# Cheater joke



## Wolfman1968 (Jun 9, 2011)

Hmm...I was reminded of this old joke the other day:

There was once a woman whose husband left her for the woman he was having an affair with. One day, while looking for bargains at a flea market, she purchased on old antique oil lamp. She got it home, and was polishing it up, when suddenly a genie popped out of the lamp in a puff of smoke.

"Thank you for freeing me from that prison!", the genie said. "In return, I will grant you three wishes. One thing though...for every wish I grant you, your former husband with get DOUBLE."

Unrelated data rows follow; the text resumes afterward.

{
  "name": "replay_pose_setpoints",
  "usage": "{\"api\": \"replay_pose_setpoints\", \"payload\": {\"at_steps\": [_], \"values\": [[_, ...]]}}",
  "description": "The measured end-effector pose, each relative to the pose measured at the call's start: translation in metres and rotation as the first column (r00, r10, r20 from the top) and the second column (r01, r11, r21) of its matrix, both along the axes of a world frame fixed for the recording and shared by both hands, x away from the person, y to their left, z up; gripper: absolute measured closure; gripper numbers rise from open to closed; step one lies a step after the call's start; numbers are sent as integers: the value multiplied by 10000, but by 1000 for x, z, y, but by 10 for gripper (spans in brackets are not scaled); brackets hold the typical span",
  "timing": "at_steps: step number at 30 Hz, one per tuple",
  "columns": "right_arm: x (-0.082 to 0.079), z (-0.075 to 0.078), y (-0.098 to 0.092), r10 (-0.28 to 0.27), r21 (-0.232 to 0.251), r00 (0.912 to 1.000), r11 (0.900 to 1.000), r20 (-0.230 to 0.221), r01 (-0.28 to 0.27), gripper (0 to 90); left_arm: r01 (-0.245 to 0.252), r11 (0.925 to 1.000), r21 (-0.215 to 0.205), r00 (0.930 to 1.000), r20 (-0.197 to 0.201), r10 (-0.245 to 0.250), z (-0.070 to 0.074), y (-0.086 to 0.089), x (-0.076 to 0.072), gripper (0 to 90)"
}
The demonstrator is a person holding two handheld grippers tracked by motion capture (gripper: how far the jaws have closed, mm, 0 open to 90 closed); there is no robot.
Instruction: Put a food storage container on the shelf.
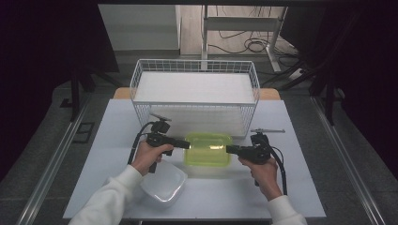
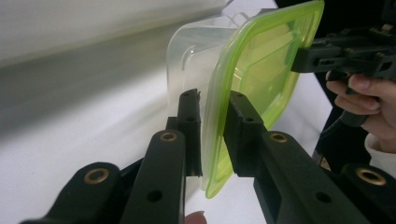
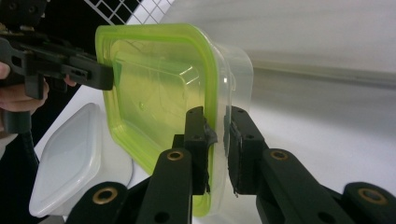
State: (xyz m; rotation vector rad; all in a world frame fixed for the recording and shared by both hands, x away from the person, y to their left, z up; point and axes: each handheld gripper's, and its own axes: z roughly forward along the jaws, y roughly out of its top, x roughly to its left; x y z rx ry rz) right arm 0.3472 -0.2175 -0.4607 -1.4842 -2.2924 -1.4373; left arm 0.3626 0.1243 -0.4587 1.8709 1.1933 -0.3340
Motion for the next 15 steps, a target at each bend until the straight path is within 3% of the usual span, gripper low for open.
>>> {"api": "replay_pose_setpoints", "payload": {"at_steps": [11,15], "values": [[-12,18,6,389,-375,9924,9987,1169,-347,789,6,9999,-159,9939,1105,12,20,7,-14,775],[-15,21,7,542,-441,9892,9978,1364,-486,787,71,9999,-103,9898,1423,-56,26,8,-18,774]]}}
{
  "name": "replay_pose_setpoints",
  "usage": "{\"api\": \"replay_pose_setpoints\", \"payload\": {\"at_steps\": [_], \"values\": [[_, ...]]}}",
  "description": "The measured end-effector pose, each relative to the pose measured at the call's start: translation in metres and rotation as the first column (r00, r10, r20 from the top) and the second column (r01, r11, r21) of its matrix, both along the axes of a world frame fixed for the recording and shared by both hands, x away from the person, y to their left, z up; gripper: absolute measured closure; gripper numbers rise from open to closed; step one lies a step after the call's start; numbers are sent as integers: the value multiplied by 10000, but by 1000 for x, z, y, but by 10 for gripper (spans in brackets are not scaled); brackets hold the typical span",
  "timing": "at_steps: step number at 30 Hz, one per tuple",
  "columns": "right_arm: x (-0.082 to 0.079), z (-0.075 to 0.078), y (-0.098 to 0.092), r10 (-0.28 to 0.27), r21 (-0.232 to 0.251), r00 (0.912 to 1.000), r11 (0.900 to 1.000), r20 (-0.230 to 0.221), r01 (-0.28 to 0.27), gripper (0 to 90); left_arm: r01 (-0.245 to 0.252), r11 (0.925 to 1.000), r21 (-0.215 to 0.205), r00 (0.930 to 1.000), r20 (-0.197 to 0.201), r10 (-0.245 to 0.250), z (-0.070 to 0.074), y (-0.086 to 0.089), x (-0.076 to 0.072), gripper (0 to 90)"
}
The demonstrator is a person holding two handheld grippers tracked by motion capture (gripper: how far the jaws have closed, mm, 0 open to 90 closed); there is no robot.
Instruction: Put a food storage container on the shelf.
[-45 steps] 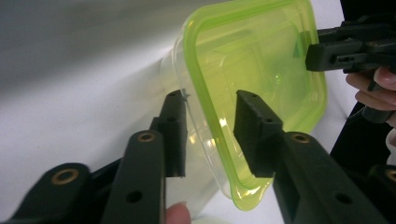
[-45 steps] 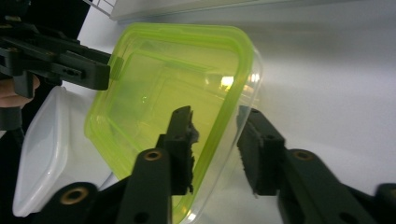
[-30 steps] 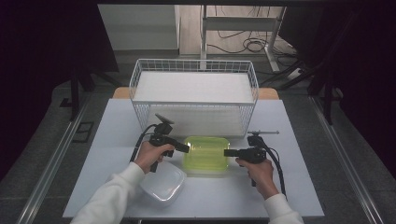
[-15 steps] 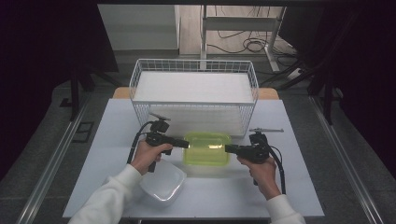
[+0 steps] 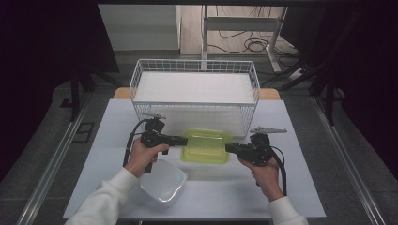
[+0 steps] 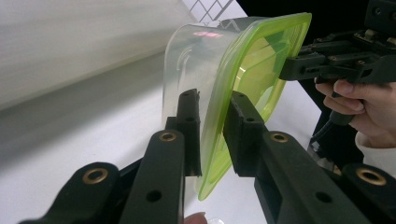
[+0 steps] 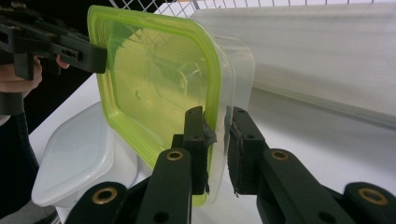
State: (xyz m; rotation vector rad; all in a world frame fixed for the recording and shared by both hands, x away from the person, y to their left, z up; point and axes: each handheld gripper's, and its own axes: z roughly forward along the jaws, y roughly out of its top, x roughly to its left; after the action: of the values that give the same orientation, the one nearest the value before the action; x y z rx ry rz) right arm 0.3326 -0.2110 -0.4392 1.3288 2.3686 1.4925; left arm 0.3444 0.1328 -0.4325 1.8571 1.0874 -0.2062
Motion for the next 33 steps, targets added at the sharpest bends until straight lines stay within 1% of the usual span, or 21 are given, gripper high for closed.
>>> {"api": "replay_pose_setpoints", "payload": {"at_steps": [1,3,5,8,9,10,12,13,14,15,16,17,18,21,22,23,26,27,29,31,33], "values": [[-1,1,0,18,-30,10000,10000,56,-18,787,-82,10000,-27,10000,40,82,2,0,-1,773],[-3,5,1,120,-103,9996,9999,243,-117,785,-12,10000,4,9998,192,12,4,1,-3,774],[-4,6,2,150,-93,9994,9998,301,-147,784,-29,10000,-95,9994,332,32,7,2,-5,773],[-7,10,2,290,-60,9983,9996,500,-288,783,-48,9999,-103,9984,568,54,11,4,-9,774],[-9,13,2,375,-65,9969,9993,694,-372,782,-64,9999,-116,9977,676,72,12,4,-11,775],[-9,13,2,375,-65,9969,9993,694,-372,782,-64,9999,-116,9977,676,72,12,4,-11,775],[-11,16,3,450,-59,9957,9990,806,-446,782,-65,9999,-138,9962,871,77,15,6,-14,775],[-13,19,3,516,-44,9941,9987,955,-514,781,-89,9998,-156,9953,960,104,16,6,-16,775],[-13,19,3,516,-44,9941,9987,955,-514,781,-98,9998,-175,9946,1032,116,17,7,-17,775],[-14,22,4,613,-52,9921,9981,1095,-611,781,-99,9998,-194,9939,1096,120,19,8,-19,775],[-14,22,4,613,-52,9921,9981,1095,-611,781,-92,9998,-156,9927,1198,110,20,8,-20,775],[-16,26,5,676,-43,9899,9977,1249,-676,780,-105,9999,-112,9919,1262,118,21,9,-22,777],[-16,26,5,676,-43,9899,9977,1249,-676,780,-119,9999,-88,9911,1323,129,22,9,-22,777],[-20,32,8,823,-119,9850,9966,1515,-814,779,-177,9994,-285,9878,1543,219,26,13,-28,777],[-20,32,8,823,-119,9850,9966,1515,-814,779,-177,9994,-285,9878,1543,219,26,13,-28,776],[-20,33,8,831,-145,9845,9965,1542,-819,779,-198,9994,-280,9863,1635,241,27,13,-30,776],[-22,35,9,912,-106,9811,9958,1708,-907,779,-221,9992,-319,9840,1761,274,29,15,-33,777],[-23,37,10,961,-23,9787,9953,1816,-973,779,-229,9991,-360,9830,1812,291,30,16,-33,777],[-24,39,10,941,-10,9788,9954,1819,-955,779,-225,9989,-401,9816,1889,297,32,17,-35,777],[-26,42,11,917,-45,9756,9957,1993,-926,779,-286,9991,-325,9779,2060,347,34,17,-37,779],[-27,45,12,936,-66,9742,9955,2055,-942,780,-302,9988,-390,9772,2090,377,35,18,-38,780]]}}
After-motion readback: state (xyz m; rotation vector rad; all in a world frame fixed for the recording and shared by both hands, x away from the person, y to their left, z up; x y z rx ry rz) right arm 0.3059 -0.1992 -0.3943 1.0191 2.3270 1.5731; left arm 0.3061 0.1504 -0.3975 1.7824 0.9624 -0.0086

The woman thought about it for a minute, then said, "OK, I want $10 million dollars!". *Poof*, the woman received $10 million dollars, but her former husband received $20 million.

Next the woman said, "I want a 10-bedroom mansion on 10 acres." *Poof*, she received her mansion, but her former husband received a 20-bedroom mansion on 20 acres.

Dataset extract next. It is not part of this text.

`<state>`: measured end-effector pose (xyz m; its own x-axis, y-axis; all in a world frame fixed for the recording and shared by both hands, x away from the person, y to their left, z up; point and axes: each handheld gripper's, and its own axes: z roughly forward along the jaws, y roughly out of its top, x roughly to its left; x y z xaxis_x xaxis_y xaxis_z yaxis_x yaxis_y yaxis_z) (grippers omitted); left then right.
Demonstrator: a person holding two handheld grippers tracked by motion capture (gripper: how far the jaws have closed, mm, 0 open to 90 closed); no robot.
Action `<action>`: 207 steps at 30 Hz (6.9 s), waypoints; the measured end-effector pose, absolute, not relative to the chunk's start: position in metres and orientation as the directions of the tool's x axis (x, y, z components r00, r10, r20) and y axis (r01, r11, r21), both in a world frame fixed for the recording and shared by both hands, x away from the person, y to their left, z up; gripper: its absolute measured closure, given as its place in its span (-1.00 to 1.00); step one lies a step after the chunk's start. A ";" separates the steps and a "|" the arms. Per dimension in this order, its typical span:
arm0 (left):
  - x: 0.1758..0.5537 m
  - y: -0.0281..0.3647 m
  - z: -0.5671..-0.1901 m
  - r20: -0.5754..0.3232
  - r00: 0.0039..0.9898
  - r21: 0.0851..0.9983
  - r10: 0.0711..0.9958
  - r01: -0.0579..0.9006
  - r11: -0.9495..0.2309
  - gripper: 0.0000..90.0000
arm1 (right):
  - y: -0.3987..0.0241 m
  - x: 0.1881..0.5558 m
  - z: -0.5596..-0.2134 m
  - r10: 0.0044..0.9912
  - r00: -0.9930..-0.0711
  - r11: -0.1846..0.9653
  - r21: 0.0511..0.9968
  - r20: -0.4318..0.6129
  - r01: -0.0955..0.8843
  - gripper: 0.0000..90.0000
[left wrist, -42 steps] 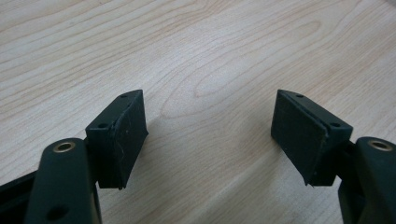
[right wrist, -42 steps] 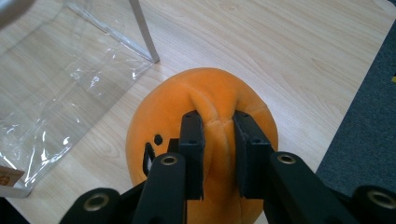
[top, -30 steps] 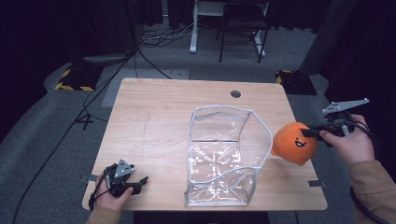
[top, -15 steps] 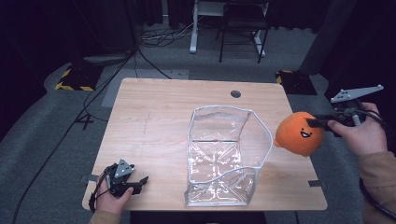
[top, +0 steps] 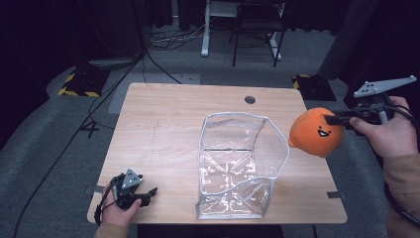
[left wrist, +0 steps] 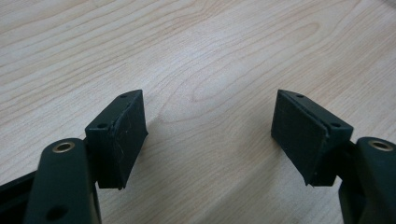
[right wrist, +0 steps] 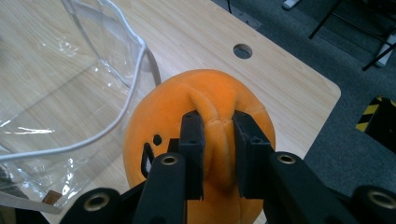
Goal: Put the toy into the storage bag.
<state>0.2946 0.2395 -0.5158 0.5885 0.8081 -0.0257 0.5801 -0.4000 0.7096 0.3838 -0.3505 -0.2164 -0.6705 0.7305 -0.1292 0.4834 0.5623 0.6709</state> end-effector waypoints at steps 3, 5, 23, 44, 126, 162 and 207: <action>0.295 0.240 -0.516 -0.026 0.589 0.709 0.808 0.580 -0.400 -0.40 | -0.345 0.383 -0.208 0.721 -0.679 0.568 0.679 -0.138 0.465 0.69; 0.295 0.240 -0.516 -0.025 0.590 0.708 0.807 0.580 -0.402 -0.40 | -0.341 0.383 -0.203 0.715 -0.685 0.573 0.682 -0.143 0.455 0.69; 0.295 0.239 -0.516 -0.026 0.589 0.710 0.808 0.580 -0.400 -0.40 | -0.305 0.382 -0.173 0.666 -0.724 0.603 0.701 -0.180 0.380 0.69; 0.295 0.239 -0.516 -0.029 0.590 0.711 0.807 0.580 -0.399 -0.40 | -0.223 0.382 -0.181 0.516 -0.840 0.657 0.706 -0.165 0.265 0.69; 0.295 0.239 -0.516 -0.028 0.590 0.711 0.807 0.579 -0.399 -0.40 | -0.103 0.424 -0.354 0.348 -0.937 0.836 0.458 -0.019 0.302 0.59; 0.295 0.239 -0.516 -0.029 0.590 0.711 0.807 0.580 -0.398 -0.40 | -0.134 0.409 -0.330 0.407 -0.913 0.762 0.566 -0.041 0.314 -0.12; 0.305 0.234 -0.516 -0.029 0.580 0.708 0.814 0.587 -0.393 -0.45 | -0.311 0.381 -0.283 0.659 -0.750 0.573 0.688 -0.064 0.445 -0.44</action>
<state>0.3052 0.2338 -0.5158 0.5799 0.8142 -0.0289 0.5871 -0.3931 0.7077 0.3813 -0.3111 -0.2831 -0.7498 0.6585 -0.0642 0.4447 0.5734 0.6881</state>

"Now, then," said the genie, "what is your last wish?"

"I wish I had a mild heart attack," replied the woman.


----------



## Spoons027 (Jun 19, 2017)

Savage.


----------



## Lostinthought61 (Nov 5, 2013)

i recall that joke but in the version i recall it was the man who rubbed the lamp and his wife who took off with her lover....and his third wish was that he was half dead


----------



## uhtred (Jun 22, 2016)

She should have wished to be fcked hard every day by an extremely attractive man with a 7" penis.....


----------



## arbitrator (Feb 13, 2012)

uhtred said:


> She should have wished to be fcked hard every day by an extremely attractive man with a 7" penis.....


*Simply wicked!

And she would have paid good money to witness the later!*


----------



## skerzoid (Feb 7, 2017)

Here's my favorite joke:

A guy is out of work, so he goes to the zoo in search of employment. They tell him that the only thing they have is this; their gorilla died & they needed someone to dress in an ape suit till they could afford to buy a new one. 

They guy thinks that doesn't sound too bad and agrees to do the gig. He finds out that it is better than he expected; people throw him bananas and all he has to do is lay around and then swing on the trapeze a bit. He thinks that if he does a good enough job that they will just forget about buying a new gorilla.

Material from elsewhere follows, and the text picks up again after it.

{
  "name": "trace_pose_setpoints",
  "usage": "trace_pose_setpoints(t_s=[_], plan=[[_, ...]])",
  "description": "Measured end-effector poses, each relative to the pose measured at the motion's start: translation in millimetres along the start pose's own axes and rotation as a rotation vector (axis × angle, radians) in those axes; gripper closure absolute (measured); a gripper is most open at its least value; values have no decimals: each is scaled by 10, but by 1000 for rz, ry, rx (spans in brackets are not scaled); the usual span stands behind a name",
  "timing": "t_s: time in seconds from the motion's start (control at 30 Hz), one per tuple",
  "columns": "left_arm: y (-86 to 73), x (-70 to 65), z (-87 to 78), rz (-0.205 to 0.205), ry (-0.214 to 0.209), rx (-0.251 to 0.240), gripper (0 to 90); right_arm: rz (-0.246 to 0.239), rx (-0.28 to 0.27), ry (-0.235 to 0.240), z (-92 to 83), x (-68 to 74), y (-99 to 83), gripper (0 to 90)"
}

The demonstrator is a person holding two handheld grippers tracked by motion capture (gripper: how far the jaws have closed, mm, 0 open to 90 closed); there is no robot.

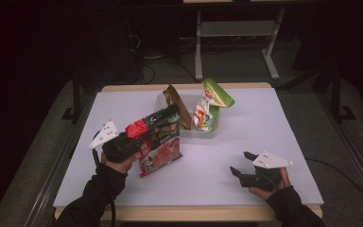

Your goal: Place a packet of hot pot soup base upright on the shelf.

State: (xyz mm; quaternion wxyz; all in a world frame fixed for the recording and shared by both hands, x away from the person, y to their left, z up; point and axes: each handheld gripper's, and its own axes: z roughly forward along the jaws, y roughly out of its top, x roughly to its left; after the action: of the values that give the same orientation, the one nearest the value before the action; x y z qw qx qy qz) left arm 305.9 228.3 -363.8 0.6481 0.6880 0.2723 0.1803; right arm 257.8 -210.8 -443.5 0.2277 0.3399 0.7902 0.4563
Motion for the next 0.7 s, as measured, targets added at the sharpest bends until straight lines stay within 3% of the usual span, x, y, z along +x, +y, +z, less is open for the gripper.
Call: trace_pose_setpoints(t_s=[0.27,0.4,0.57,0.7], plan=[[78,112,-8,-7,67,-39,802,12,-8,-3,-23,-18,-3,258],[108,199,-50,-22,121,-64,802,5,1,1,-7,-5,-5,257],[194,317,-143,-58,181,-124,802,1,0,4,-9,9,2,258],[265,393,-93,-92,228,-172,802,5,1,5,2,0,-1,258]])
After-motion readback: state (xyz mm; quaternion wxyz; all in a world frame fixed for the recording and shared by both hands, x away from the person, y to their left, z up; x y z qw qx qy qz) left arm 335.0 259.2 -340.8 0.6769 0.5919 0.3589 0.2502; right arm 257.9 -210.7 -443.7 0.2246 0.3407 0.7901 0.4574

So, one day he is on the trapeze, and he is pumping, and pumping, and pumping and the rope breaks. He flies over the wall and lands in the lion's den. The lions jump up, and he starts running. The lions are chasing him, getting closer & closer, & he starts yelling, "HELP! HELP! SAVE ME! SAVE ME!

One of the lions tackles him and bends over and whispers in his ear, "Buddy, you better shut up or you will get us all fired!"


----------



## TJW (Mar 20, 2012)

uhtred said:


> She should have wished to be fcked hard every day by an extremely attractive man with a 7" penis.....


So, what is unique about that wish?


----------



## sunsetmist (Jul 12, 2018)

TJW said:


> So, what is unique about that wish?


That which now happens to her husband--dude with 14 inches ...


----------



## cp3o (Jun 2, 2018)

Version I recall it was two guys - the lamp owner's wife had had an affair with the second, left home and then been kicked out and disappeared.

Wish one - a ten bed-roomed mansion

Wish two - a beautiful and head-over-heels-in-love woman in each bedroom

Wish three - I should lose half of my ability with women.

They say there are no new jokes - that one is at least forty years old.


----------